Required work: Determine which lines of the records include the word "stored", and copy them.

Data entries
● ● ● ● ● ● ●

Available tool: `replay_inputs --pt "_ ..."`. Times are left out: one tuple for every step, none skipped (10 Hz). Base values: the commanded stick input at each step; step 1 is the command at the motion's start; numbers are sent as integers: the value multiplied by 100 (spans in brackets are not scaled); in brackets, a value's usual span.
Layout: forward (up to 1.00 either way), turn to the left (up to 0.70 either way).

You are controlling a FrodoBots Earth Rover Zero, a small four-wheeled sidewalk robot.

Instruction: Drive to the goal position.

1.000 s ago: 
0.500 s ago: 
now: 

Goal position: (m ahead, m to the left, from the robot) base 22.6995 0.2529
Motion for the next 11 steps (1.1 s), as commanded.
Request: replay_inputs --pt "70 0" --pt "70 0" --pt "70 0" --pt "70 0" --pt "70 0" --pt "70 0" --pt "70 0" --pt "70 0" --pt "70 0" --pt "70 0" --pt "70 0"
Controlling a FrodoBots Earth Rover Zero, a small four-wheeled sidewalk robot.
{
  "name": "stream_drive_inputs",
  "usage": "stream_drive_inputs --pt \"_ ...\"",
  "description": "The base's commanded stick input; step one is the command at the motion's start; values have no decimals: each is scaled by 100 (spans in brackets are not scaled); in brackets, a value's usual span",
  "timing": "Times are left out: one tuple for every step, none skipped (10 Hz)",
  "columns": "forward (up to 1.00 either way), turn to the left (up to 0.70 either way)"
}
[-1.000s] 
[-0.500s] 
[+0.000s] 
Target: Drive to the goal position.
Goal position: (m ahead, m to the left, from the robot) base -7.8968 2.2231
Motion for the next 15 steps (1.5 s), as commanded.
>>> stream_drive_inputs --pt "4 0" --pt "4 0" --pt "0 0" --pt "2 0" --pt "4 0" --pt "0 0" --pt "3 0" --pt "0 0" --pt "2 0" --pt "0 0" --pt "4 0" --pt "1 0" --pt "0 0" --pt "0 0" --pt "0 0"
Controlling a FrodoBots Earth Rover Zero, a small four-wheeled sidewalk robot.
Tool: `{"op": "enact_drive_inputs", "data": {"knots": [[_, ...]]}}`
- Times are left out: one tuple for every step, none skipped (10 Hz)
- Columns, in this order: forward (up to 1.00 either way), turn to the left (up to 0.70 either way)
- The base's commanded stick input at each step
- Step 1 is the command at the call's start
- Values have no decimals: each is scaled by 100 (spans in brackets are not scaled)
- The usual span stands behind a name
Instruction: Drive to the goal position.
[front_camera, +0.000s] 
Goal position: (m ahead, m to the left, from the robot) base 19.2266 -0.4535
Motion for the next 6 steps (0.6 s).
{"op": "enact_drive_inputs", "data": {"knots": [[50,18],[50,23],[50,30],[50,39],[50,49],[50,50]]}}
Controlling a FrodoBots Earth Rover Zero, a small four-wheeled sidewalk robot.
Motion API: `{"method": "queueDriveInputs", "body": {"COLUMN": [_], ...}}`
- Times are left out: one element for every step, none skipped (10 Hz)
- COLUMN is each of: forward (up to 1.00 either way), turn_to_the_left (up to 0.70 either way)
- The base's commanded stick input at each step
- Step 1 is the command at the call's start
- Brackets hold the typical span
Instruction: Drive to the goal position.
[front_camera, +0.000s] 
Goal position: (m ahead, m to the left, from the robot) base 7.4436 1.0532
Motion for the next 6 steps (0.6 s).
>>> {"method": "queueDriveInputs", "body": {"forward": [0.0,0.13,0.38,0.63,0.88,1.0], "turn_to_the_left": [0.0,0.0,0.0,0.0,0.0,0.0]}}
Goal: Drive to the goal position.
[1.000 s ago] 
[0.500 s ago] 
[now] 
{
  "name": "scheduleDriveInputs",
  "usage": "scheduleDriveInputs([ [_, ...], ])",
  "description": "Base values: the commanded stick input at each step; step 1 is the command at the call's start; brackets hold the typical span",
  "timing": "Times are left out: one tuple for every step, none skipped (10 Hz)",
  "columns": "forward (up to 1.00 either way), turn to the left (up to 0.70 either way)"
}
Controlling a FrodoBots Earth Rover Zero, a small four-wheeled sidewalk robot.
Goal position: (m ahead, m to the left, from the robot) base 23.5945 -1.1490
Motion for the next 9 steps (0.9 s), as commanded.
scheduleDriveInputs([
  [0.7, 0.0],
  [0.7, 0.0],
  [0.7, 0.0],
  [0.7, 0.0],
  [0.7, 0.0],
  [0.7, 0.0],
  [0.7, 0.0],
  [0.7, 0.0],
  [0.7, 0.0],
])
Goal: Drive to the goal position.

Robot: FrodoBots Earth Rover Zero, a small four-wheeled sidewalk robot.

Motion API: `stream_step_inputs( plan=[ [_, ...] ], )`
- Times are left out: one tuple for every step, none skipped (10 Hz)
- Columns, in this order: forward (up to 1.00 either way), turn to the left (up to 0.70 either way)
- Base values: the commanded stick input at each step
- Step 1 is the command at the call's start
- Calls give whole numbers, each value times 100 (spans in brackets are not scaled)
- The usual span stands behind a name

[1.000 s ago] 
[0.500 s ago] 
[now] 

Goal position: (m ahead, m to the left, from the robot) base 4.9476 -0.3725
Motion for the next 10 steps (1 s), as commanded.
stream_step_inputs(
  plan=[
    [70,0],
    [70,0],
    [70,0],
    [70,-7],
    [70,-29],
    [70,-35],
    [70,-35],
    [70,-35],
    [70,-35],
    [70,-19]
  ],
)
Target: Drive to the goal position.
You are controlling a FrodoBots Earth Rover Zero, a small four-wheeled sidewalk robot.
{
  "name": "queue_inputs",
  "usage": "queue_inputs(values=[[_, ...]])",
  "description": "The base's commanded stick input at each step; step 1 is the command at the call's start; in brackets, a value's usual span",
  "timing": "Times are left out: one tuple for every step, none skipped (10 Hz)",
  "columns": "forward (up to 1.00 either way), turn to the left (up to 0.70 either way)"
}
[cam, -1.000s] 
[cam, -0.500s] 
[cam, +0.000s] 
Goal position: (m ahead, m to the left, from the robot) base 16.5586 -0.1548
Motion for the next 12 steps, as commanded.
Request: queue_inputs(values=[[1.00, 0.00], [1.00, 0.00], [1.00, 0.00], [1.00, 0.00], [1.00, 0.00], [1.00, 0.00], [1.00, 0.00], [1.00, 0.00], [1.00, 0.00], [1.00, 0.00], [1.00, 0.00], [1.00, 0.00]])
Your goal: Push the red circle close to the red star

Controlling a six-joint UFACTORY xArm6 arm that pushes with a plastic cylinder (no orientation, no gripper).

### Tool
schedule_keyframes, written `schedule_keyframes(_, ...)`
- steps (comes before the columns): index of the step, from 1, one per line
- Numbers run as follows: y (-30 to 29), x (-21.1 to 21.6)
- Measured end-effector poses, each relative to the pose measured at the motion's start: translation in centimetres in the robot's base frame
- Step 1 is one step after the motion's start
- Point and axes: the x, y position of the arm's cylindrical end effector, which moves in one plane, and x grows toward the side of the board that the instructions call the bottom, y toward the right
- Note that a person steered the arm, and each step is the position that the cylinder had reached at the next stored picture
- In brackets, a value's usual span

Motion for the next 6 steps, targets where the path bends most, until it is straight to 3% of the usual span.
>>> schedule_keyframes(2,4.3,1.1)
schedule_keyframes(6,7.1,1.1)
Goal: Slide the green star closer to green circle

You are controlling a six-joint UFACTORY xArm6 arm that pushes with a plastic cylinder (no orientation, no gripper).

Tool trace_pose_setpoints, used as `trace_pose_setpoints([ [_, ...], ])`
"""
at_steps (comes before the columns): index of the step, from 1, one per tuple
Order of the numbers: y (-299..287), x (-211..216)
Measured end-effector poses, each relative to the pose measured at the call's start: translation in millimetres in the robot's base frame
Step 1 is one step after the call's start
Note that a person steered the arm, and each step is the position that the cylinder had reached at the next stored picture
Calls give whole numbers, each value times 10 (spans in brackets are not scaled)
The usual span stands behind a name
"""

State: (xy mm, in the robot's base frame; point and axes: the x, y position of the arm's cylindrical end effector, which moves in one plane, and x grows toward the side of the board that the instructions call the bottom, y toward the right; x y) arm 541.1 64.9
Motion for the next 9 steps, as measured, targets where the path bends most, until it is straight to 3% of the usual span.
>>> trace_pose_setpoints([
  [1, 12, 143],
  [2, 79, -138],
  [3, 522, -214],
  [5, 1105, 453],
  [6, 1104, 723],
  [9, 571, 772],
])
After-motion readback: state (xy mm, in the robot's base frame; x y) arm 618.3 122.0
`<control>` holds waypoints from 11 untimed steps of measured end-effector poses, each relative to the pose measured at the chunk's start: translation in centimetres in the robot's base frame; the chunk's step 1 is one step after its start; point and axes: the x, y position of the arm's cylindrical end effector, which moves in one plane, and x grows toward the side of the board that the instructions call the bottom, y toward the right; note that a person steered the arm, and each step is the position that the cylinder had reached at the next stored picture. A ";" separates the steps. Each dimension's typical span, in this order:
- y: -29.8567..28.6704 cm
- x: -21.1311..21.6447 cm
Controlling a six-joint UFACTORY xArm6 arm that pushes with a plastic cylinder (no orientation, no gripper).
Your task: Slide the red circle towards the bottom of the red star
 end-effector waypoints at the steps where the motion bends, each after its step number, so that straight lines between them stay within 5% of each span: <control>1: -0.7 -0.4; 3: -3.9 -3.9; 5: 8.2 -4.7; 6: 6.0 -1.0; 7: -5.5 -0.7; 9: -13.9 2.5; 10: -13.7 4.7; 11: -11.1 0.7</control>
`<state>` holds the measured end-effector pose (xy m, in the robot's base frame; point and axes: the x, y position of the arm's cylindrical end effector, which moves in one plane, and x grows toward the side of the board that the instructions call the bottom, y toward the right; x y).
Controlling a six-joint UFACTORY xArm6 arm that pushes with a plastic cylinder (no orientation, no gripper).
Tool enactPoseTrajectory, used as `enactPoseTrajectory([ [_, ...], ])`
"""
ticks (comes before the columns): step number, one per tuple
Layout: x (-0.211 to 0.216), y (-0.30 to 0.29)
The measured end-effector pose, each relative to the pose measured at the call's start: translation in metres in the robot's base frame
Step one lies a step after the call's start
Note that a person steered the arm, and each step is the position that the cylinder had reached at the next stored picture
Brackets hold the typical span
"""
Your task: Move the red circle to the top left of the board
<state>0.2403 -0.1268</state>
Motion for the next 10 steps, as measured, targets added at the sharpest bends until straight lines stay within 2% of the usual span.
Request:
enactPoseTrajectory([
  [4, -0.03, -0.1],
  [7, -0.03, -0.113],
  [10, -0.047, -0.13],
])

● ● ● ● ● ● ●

Result of the task:
- Note that a person steered the arm, and each step is the position that the cylinder had reached at the next stored picture
Note that a person steered the arm, and each step is the position that the cylinder had reached at the next stored picture
`<control>` holds waypoints from 11 untimed steps of measured end-effector poses, each relative to the pose measured at the chunk's start: translation in centimetres in the robot's base frame; the chunk's step 1 is one step after its start; point and axes: the x, y position of the arm's cylindrical end effector, which moves in one plane, and x grows toward the side of the board that the instructions call the bottom, y toward the right; note that a person steered the arm, and each step is the position that the cylinder had reached at the next stored picture. A ";" separates the steps. Each dimension's typical span, in this order:
Note that a person steered the arm, and each step is the position that the cylinder had reached at the next stored picture

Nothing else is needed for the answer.